• _What to do_: Could you copy each line of the listing that holds "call"?

Top of Dataset extract

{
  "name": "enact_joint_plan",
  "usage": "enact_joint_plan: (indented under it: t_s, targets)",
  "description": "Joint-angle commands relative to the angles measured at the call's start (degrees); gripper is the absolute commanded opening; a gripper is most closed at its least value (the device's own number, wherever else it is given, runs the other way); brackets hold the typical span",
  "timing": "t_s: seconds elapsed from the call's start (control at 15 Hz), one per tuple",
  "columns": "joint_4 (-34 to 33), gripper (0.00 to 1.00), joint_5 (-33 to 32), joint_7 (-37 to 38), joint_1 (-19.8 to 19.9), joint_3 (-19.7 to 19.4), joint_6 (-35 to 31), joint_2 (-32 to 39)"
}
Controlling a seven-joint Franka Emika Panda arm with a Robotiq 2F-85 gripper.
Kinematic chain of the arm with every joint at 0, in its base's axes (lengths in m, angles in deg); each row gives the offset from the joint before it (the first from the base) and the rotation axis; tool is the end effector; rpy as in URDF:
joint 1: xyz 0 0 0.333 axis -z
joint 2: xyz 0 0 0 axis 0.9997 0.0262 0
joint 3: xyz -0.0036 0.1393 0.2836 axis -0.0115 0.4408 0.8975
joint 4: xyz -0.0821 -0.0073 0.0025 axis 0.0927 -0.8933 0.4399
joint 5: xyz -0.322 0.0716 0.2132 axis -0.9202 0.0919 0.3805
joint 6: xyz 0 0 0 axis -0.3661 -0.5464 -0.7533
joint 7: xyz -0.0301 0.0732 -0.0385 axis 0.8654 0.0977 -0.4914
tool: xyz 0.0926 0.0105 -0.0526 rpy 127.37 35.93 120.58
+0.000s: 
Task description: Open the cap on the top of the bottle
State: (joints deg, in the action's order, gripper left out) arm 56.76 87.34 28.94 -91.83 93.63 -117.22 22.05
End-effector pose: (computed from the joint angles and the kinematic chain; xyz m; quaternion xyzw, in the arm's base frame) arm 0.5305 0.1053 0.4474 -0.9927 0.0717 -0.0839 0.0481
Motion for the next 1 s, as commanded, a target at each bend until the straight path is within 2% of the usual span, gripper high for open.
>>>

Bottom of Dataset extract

• _Result_:
  "description": "Joint-angle commands relative to the angles measured at the call's start (degrees); gripper is the absolute commanded opening; a gripper is most closed at its least value (the device's own number, wherever else it is given, runs the other way); brackets hold the typical span",
  "timing": "t_s: seconds elapsed from the call's start (control at 15 Hz), one per tuple",

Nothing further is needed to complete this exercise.